- EXERCISE GOAL
Copy each entry below exactly.

═══ INPUT FOR THIS TASK ═══

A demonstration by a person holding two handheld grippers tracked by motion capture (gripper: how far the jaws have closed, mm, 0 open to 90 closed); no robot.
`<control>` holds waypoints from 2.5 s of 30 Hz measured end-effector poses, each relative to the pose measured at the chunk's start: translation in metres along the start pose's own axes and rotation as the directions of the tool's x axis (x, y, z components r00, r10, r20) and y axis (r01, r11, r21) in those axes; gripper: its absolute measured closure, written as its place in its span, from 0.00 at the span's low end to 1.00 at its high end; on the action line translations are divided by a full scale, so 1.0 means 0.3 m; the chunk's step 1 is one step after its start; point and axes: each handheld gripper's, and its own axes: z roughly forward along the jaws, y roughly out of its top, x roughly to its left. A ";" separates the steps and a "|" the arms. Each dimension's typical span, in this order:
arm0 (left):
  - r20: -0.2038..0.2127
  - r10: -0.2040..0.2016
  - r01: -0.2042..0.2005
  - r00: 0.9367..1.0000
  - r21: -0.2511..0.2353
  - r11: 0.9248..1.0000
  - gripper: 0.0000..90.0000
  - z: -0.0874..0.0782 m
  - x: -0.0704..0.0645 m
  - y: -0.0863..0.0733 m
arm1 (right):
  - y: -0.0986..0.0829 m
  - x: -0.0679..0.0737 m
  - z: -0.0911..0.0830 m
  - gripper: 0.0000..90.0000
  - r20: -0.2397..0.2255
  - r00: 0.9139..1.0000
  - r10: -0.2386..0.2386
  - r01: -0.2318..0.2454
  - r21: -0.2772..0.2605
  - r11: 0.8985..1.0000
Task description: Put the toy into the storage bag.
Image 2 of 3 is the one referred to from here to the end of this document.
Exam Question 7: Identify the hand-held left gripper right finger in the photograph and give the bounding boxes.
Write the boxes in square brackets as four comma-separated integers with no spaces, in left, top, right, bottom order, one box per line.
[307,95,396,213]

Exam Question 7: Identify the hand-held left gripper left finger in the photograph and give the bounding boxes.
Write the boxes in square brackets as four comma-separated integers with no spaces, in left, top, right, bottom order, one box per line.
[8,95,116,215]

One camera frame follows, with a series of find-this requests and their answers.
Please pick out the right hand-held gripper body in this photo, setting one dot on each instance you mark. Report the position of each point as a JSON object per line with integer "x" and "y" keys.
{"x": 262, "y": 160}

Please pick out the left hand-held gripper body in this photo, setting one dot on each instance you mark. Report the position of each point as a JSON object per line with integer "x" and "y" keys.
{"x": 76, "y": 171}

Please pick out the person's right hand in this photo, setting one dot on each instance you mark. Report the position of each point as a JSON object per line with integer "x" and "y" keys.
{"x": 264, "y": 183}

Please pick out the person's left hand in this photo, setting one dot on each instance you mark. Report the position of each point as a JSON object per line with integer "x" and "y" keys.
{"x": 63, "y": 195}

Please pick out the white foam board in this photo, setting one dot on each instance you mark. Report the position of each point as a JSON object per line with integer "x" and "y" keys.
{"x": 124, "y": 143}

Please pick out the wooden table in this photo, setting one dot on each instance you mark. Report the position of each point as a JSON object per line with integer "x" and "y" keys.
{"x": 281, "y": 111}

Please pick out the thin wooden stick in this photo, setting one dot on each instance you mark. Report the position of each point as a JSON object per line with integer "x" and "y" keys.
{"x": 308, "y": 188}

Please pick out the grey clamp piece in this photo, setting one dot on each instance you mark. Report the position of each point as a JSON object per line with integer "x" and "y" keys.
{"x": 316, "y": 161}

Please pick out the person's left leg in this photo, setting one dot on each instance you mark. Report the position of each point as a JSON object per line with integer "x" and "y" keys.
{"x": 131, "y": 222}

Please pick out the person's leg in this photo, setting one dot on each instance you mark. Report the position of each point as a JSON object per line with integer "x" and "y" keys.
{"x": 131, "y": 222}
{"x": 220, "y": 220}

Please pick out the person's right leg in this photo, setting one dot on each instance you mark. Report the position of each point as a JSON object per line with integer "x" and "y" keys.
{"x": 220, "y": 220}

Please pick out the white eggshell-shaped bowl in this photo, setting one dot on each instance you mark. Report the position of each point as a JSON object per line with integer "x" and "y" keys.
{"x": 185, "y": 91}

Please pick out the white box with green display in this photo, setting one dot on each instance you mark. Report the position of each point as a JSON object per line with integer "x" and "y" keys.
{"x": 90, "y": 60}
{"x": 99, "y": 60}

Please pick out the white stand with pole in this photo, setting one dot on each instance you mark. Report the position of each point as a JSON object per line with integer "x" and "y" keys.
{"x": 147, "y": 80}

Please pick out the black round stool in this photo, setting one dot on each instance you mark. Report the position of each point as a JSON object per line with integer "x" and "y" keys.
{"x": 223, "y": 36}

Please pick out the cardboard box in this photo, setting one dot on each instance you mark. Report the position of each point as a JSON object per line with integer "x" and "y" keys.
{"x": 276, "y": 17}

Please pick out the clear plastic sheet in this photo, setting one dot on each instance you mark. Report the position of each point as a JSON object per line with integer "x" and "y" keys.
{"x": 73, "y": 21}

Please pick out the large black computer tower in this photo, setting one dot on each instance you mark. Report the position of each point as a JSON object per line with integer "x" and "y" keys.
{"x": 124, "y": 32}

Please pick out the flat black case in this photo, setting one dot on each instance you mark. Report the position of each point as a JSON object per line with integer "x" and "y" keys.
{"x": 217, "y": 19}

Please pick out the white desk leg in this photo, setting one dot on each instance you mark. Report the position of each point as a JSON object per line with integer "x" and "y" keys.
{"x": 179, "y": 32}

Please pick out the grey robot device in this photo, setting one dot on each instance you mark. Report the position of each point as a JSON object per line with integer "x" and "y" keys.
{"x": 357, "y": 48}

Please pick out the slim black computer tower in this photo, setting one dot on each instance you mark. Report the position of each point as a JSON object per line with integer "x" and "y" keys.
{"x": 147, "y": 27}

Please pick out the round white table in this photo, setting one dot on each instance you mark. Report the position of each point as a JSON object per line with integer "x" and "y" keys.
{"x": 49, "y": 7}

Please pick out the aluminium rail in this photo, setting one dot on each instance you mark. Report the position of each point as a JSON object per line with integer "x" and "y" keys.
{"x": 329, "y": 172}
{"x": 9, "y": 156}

═══

- EXERCISE RESPONSE
A demonstration by a person holding two handheld grippers tracked by motion capture (gripper: how far the jaws have closed, mm, 0 open to 90 closed); no robot.
`<control>` holds waypoints from 2.5 s of 30 Hz measured end-effector poses, each relative to the pose measured at the chunk's start: translation in metres along the start pose's own axes and rotation as the directions of the tool's x axis (x, y, z components r00, r10, r20) and y axis (r01, r11, r21) in those axes; gripper: its absolute measured closure, written as its place in its span, from 0.00 at the span's low end to 1.00 at its high end; on the action line translations are divided by a full scale, so 1.0 means 0.3 m; the chunk's step 1 is one step after its start; point and axes: each handheld gripper's, and its own axes: z roughly forward along the jaws, y roughly out of its top, x roughly to its left. A ";" separates the steps and a "|" the arms. Each dimension's typical span, in this order:
arm0 (left):
  - r20: -0.2038..0.2127
  - r10: -0.2040..0.2016
  - r01: -0.2042..0.2005
  - r00: 0.9367..1.0000
  - r21: -0.2511..0.2353
  - r11: 0.9248..1.0000
  - gripper: 0.0000..90.0000
  - z: -0.0874..0.0782 m
  - x: -0.0704..0.0645 m
  - y: -0.0863..0.0733 m
arm1 (right):
  - y: -0.0986..0.0829 m
  - x: -0.0679..0.0737 m
  - z: -0.0911..0.0830 m
  - gripper: 0.0000..90.0000
  - r20: -0.2397..0.2255
  - r00: 0.9139..1.0000
  - r10: -0.2386..0.2386
  - r01: -0.2318..0.2454
  - r21: -0.2772..0.2605
  - r11: 0.8985..1.0000
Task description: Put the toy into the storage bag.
Image 2 of 3 is the one referred to from here to the end of this document.
Exam Question 7: Identify the hand-held left gripper right finger in the photograph and give the bounding boxes.
Write the boxes in square brackets as four comma-separated integers with no spaces, in left, top, right, bottom order, one box per line.
[307,95,396,213]

Exam Question 7: Identify the hand-held left gripper left finger in the photograph and give the bounding boxes.
Write the boxes in square brackets as four comma-separated integers with no spaces, in left, top, right, bottom order, one box per line.
[8,95,116,215]

One camera frame follows, with a series of find-this requests and their answers.
Please pick out the right hand-held gripper body in this photo, setting one dot on each instance you mark. Report the position of each point as a JSON object per line with integer "x" and "y" keys.
{"x": 262, "y": 160}

Please pick out the left hand-held gripper body in this photo, setting one dot on each instance you mark. Report the position of each point as a JSON object per line with integer "x" and "y" keys.
{"x": 76, "y": 171}

Please pick out the person's right hand in this photo, setting one dot on each instance you mark. Report the position of each point as a JSON object per line with integer "x" and "y" keys.
{"x": 264, "y": 183}

Please pick out the person's left hand in this photo, setting one dot on each instance you mark. Report the position of each point as a JSON object per line with integer "x" and "y" keys.
{"x": 63, "y": 195}

Please pick out the white foam board in this photo, setting one dot on each instance you mark. Report the position of each point as a JSON object per line with integer "x" and "y" keys.
{"x": 124, "y": 143}

Please pick out the wooden table in this photo, setting one dot on each instance you mark. Report the position of each point as a JSON object per line with integer "x" and "y" keys.
{"x": 281, "y": 111}

Please pick out the thin wooden stick in this photo, setting one dot on each instance you mark. Report the position of each point as a JSON object per line with integer "x" and "y" keys.
{"x": 308, "y": 188}

Please pick out the grey clamp piece in this photo, setting one dot on each instance you mark. Report the position of each point as a JSON object per line with integer "x" and "y" keys.
{"x": 316, "y": 161}

Please pick out the person's left leg in this photo, setting one dot on each instance you mark. Report the position of each point as a JSON object per line with integer "x" and "y" keys.
{"x": 131, "y": 222}

Please pick out the person's leg in this photo, setting one dot on each instance you mark. Report the position of each point as a JSON object per line with integer "x" and "y" keys.
{"x": 131, "y": 222}
{"x": 220, "y": 220}

Please pick out the person's right leg in this photo, setting one dot on each instance you mark. Report the position of each point as a JSON object per line with integer "x" and "y" keys.
{"x": 220, "y": 220}

Please pick out the white eggshell-shaped bowl in this photo, setting one dot on each instance you mark. Report the position of each point as a JSON object per line with integer "x" and "y" keys.
{"x": 185, "y": 91}

Please pick out the white box with green display in this photo, setting one dot on each instance you mark. Report the position of each point as a JSON object per line with integer "x" and "y" keys.
{"x": 90, "y": 60}
{"x": 99, "y": 60}

Please pick out the white stand with pole in this photo, setting one dot on each instance you mark. Report the position of each point as a JSON object per line with integer "x" and "y" keys.
{"x": 147, "y": 80}

Please pick out the black round stool in this photo, setting one dot on each instance you mark. Report the position of each point as a JSON object per line with integer "x" and "y" keys.
{"x": 223, "y": 36}

Please pick out the cardboard box in this photo, setting one dot on each instance you mark. Report the position of each point as a JSON object per line with integer "x" and "y" keys.
{"x": 276, "y": 17}

Please pick out the clear plastic sheet in this photo, setting one dot on each instance you mark. Report the position of each point as a JSON object per line with integer "x" and "y" keys.
{"x": 73, "y": 21}

Please pick out the large black computer tower in this photo, setting one dot on each instance you mark. Report the position of each point as a JSON object per line with integer "x" and "y" keys.
{"x": 124, "y": 32}

Please pick out the flat black case in this photo, setting one dot on each instance you mark. Report the position of each point as a JSON object per line with integer "x" and "y" keys.
{"x": 217, "y": 19}

Please pick out the white desk leg in this photo, setting one dot on each instance you mark. Report the position of each point as a JSON object per line with integer "x" and "y" keys.
{"x": 179, "y": 32}

Please pick out the grey robot device in this photo, setting one dot on each instance you mark. Report the position of each point as a JSON object per line with integer "x" and "y" keys.
{"x": 357, "y": 48}

Please pick out the slim black computer tower in this photo, setting one dot on each instance you mark. Report the position of each point as a JSON object per line with integer "x" and "y" keys.
{"x": 147, "y": 27}

Please pick out the round white table in this photo, setting one dot on each instance you mark. Report the position of each point as a JSON object per line with integer "x" and "y" keys.
{"x": 49, "y": 7}

Please pick out the aluminium rail in this photo, setting one dot on each instance you mark. Report the position of each point as a JSON object per line with integer "x" and "y" keys.
{"x": 329, "y": 172}
{"x": 9, "y": 156}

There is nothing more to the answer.